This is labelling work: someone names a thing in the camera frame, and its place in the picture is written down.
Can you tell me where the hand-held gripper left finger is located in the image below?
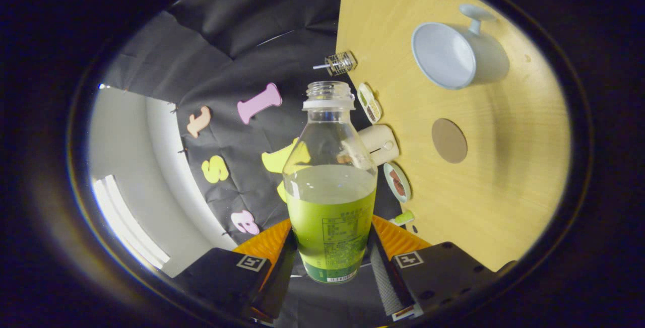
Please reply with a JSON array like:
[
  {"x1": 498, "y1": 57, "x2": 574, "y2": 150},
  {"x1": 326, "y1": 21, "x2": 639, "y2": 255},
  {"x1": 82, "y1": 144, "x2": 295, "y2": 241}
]
[{"x1": 171, "y1": 219, "x2": 298, "y2": 321}]

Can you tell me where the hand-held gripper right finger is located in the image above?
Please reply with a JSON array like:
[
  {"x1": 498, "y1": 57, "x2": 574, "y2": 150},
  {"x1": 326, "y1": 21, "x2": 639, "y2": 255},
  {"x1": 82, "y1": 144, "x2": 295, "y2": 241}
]
[{"x1": 370, "y1": 215, "x2": 499, "y2": 321}]

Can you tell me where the clear juice bottle green label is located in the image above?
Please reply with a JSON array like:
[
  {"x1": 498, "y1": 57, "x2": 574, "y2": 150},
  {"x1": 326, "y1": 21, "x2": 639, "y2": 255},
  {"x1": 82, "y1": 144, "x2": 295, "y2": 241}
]
[{"x1": 282, "y1": 81, "x2": 378, "y2": 284}]

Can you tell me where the round brown coaster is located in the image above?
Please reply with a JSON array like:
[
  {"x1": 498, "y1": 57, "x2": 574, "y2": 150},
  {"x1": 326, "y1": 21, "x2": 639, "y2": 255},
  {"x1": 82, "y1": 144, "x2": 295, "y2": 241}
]
[{"x1": 431, "y1": 118, "x2": 468, "y2": 164}]

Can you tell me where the white cup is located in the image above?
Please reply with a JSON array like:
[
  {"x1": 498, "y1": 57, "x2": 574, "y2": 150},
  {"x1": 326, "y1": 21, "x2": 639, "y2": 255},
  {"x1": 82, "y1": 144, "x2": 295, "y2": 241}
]
[{"x1": 411, "y1": 4, "x2": 510, "y2": 90}]

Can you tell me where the small white green bottle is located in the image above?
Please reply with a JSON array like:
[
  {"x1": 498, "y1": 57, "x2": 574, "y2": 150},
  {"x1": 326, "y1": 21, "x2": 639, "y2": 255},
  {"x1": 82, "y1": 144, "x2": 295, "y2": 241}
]
[{"x1": 391, "y1": 210, "x2": 416, "y2": 227}]

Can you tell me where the pale green plate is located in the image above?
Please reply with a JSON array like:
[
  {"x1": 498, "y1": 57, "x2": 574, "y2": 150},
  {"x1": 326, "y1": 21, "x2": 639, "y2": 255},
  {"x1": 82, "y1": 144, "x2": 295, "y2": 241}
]
[{"x1": 383, "y1": 162, "x2": 412, "y2": 204}]

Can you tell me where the white toaster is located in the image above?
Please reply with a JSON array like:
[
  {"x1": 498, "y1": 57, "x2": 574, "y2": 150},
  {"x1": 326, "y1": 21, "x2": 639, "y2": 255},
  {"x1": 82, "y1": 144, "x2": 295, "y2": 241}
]
[{"x1": 353, "y1": 124, "x2": 400, "y2": 167}]

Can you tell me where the wooden table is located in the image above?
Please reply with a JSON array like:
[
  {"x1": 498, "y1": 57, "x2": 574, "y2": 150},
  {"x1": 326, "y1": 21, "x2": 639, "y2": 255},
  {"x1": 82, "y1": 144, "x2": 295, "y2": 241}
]
[{"x1": 335, "y1": 0, "x2": 572, "y2": 273}]

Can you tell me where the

::::

• EXERCISE INSTRUCTIONS: From the listing above, return each line with the word "bottle".

• SOLUTION FOR THIS EXERCISE:
Can you tell me where the clear juice bottle green label is located in the image above?
Can you tell me where the small white green bottle is located in the image above?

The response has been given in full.